If I understand your question correctly I have done something similar before; just had to remember what I did.
This will work if your polys are overlapping AND not the same layer. If they are on the same layer and it it is possible, move them to seperate layers, if you don't the target layer will just inherit one of the values.
The key process to use is the Join attributes by location under the Vector > Data Mangement menu. Here specify your hexagonal field as the target layer and the join layer as one of your polygons. Name your resulting layer and tick the radio button for Keep All Records.
The resulting layer should be a copy of your hexgonal layer with all the cells that intersected your polygon layer. Now for the interation use your last resulting layer as the target layer and join the next polygon layer. Take the resulting lasyer and join your next layer until you have join all your layers.
Your final layer should have inherited all the attribute fields of the previous layers and much of it may say NULL.
This is where we have to play in some of the guts of a shapefile, so if you havn't saved the layer as a shapefile do so now. And remove the layer from your workspace in QGIS.
Open the shapefile's *.dbf files in OpenOffice Calc, DO NOT use Excel. It will mangle the file and it useless, learned that the hard way. And do not reorder the data, it is very specific on the order of rows in the file as well. Check to make sure the NULLs now are Zeros if they are not, replace them carefully.

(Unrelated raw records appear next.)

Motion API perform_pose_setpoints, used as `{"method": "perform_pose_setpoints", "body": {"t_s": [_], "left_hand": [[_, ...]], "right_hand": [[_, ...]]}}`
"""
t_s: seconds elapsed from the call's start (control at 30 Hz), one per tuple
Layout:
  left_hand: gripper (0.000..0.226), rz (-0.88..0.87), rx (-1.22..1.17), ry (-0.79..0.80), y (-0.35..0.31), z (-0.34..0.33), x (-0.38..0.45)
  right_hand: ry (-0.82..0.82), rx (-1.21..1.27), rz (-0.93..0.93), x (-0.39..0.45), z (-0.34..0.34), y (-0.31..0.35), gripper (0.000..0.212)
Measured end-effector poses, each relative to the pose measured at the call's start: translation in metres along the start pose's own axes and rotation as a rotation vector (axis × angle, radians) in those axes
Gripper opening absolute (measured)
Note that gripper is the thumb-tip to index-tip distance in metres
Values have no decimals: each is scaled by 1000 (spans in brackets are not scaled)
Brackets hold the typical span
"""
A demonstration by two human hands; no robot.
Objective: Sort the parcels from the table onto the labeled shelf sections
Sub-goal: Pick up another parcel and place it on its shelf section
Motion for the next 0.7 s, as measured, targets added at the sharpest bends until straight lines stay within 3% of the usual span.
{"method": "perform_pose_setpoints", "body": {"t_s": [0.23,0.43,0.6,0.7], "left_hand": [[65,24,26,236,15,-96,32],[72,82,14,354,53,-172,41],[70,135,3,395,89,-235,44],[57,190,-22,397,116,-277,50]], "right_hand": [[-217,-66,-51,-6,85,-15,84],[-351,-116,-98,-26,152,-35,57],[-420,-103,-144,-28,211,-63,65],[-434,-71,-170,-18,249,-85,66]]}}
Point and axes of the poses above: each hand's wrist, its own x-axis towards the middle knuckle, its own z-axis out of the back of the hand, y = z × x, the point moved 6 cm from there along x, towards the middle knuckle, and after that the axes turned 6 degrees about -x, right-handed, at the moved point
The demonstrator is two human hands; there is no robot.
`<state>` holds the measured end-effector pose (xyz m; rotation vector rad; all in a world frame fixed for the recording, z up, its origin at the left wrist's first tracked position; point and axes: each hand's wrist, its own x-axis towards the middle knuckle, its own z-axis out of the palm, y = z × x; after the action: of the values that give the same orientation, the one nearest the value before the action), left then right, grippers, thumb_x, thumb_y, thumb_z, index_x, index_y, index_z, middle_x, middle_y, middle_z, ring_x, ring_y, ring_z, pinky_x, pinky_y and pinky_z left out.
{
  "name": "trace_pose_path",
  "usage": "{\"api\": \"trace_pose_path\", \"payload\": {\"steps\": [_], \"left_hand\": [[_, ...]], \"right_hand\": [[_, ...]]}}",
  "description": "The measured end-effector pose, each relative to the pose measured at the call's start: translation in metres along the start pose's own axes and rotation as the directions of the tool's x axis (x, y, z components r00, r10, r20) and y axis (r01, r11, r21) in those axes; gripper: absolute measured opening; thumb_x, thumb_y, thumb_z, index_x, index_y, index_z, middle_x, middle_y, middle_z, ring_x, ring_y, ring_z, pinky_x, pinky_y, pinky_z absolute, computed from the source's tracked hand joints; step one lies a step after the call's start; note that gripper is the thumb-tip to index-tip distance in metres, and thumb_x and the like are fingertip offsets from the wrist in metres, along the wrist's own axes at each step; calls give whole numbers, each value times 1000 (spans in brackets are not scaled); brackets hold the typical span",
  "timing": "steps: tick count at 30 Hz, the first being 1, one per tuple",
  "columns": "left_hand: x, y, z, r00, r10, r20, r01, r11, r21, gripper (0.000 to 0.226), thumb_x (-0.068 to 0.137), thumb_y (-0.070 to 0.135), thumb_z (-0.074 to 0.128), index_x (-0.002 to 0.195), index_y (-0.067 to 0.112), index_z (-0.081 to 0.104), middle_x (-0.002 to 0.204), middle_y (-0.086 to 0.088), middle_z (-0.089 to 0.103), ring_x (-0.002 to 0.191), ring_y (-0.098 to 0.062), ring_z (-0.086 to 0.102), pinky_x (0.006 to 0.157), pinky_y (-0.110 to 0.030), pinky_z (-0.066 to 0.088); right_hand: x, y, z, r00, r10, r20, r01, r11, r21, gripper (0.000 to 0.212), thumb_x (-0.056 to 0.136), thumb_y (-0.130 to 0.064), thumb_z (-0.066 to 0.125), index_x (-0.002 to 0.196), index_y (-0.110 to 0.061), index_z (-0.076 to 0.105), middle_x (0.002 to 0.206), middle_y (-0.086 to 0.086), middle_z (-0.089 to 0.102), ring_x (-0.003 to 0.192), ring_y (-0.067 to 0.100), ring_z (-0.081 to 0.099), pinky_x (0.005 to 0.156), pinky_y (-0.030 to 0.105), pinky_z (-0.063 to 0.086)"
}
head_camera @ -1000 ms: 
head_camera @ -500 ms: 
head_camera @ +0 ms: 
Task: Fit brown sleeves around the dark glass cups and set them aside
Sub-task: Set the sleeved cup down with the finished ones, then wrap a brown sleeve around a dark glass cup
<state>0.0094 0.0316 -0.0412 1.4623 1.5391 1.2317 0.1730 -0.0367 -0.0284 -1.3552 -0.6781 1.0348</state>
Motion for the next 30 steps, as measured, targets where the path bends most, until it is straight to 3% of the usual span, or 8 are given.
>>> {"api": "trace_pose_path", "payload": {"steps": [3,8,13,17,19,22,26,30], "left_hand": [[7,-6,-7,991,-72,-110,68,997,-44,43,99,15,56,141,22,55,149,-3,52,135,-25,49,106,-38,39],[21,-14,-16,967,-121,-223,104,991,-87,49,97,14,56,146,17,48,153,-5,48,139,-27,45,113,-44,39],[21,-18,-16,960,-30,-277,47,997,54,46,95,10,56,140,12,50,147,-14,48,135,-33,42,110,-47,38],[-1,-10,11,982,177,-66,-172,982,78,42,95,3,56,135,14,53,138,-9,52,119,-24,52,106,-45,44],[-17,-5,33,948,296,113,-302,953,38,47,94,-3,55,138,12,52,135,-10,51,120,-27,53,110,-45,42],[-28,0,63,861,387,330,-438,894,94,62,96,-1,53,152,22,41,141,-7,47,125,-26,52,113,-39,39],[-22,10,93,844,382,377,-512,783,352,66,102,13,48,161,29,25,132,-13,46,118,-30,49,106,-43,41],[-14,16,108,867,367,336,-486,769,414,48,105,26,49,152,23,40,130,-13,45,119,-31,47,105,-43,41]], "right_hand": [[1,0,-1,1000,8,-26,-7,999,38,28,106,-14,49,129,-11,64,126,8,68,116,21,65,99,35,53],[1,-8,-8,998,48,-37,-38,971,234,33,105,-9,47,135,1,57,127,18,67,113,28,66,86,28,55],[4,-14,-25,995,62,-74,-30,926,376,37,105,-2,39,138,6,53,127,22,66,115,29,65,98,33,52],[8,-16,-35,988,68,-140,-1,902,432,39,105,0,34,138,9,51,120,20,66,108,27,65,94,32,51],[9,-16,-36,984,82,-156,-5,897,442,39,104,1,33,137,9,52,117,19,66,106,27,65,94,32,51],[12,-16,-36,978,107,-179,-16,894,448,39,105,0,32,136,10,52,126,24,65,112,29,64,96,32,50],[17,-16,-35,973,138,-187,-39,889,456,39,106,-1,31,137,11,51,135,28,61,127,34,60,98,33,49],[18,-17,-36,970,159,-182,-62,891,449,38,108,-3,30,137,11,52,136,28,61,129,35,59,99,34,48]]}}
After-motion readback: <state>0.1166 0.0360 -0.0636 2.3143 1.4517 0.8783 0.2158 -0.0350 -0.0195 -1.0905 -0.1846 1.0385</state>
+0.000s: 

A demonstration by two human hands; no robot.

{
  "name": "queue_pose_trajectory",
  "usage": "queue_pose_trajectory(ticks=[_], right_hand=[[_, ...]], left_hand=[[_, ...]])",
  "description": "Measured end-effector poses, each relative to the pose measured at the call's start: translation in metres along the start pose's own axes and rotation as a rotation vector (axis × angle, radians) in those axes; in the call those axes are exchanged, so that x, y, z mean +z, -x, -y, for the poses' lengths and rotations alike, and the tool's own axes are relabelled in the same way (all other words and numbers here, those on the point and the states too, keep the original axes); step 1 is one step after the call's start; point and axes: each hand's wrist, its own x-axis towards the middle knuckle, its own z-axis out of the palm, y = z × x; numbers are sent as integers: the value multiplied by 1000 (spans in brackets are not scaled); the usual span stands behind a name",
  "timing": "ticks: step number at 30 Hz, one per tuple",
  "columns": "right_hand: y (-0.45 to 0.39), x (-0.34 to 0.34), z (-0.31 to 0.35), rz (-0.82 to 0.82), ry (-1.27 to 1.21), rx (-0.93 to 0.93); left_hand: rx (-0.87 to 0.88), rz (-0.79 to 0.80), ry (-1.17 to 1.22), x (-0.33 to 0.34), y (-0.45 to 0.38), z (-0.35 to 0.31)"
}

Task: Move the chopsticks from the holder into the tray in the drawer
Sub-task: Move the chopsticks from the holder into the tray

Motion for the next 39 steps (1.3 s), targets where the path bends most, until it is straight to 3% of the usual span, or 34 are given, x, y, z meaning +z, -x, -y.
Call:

Now insert the shapefile into QGIS and open the Attribute Table. It should now show zeros instead of NULL. Use the Field Calculator and sum the fields that are realted to your work in a new column.
Now you have a summed field that should show with a degree of accuracy the values of the all the feature collections overlaping the target field. You can use the Symbology function to color your polygons based upon the value of your summed field for a nice choropleth map.
If you want to rid of all the unused field in the file. Just open the dbf file again in Calc and delete the unwanted columns at will. Personally, I'd advise learning to get comfortable going into a shapefile this way as I do it often.